Dr. Cameron: (Cheerful) Hey Foreman, what’s up?

To me, this is a reminder that being closeted, uncomfortable, ashamed, or uneasy with something makes that something one of your vulnerabilities. Being closeted about being kinky, for example, makes me vulnerable to anyone willing to use my kinky sexuality to harm me, but being open and proud about it as a part of who I am, makes me (in the personal case) immune to such blackmail or attacks. But this can be generalized.

Most American people are in the closet about sex. Sex is thus easily used as though it were the threat of the executioner’s axe upon the populous. People fear being “outed” for enjoying sex for its own sake, as if pleasure were an intrinsically harmful thing in some way.

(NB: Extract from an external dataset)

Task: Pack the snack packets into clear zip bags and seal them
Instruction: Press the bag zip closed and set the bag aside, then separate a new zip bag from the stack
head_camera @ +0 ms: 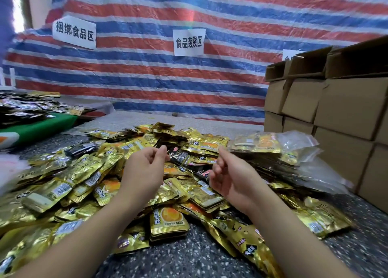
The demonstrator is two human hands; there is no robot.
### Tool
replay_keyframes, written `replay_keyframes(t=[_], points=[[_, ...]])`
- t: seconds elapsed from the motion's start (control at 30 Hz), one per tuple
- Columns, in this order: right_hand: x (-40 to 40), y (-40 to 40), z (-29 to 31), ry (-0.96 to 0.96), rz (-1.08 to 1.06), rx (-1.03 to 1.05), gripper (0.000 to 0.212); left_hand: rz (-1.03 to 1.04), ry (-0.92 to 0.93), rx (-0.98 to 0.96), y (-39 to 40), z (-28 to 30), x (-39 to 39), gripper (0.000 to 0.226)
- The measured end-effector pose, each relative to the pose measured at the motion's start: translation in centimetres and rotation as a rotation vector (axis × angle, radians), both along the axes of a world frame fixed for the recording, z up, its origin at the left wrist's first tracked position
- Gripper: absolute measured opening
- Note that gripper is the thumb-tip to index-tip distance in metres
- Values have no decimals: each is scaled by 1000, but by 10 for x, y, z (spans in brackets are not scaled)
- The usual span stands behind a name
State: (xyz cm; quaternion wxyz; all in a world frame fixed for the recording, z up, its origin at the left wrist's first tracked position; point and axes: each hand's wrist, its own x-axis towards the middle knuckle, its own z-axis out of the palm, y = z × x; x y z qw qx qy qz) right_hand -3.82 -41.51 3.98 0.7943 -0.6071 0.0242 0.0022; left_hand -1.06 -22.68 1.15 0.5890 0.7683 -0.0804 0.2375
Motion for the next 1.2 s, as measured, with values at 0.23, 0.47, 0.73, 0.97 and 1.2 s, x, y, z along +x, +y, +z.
replay_keyframes(t=[0.23,0.47,0.73,0.97,1.2], points=[[-14,3,-16,-101,182,-63,25,113,-167,290,1,-2,4,42],[-3,12,-22,-31,55,-152,57,148,-175,358,16,2,4,39],[-4,15,-26,-38,247,-136,26,298,-116,697,33,22,13,34],[-11,23,-23,-70,308,-144,5,562,75,903,106,23,23,40],[-12,24,-25,-66,340,-147,8,763,523,893,205,19,34,36]])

In most cases, religion is this axe. Have sex in one of any “uncontrolled” ways, and you have sinned, as the flowchart at the top of this post makes hilariously clear. That flowchart is taken from a page in the book Wages of Sin, whose description actually highlights this connection between religion and sex very nicely:

Throughout history, Western society has often viewed sickness as a punishment for sin. It has failed to prevent and cure diseases—especially diseases tied to sex—that were seen as the retribution of a wrathful God. The Wages of Sin, the remarkable history of these diseases, shows how society’s views of particular afflictions often heightened the suffering of the sick and substituted condemnation for care. […] More recently, medical and social responses to masturbation in the eighteenth and nineteenth centuries and AIDS in the twentieth round out Allen’s timely and erudite study of the intersection of private morality and public health. The Wages of Sin tells the fascinating story of how ancient views on sex and sin have shaped, and continue to shape, religious life, medical practice, and private habits.

I am taking wholly and without alteration from Kate Bornstein when I say the following:

There are more people on Earth who love sex than those who fear god.

And that’s why the answer to god is sex. If it’s a war the Religious Right wants, then the Left should be using sex as their ammunition to fight back.

As usual, some delightful citations via the incredible Gloria Brame.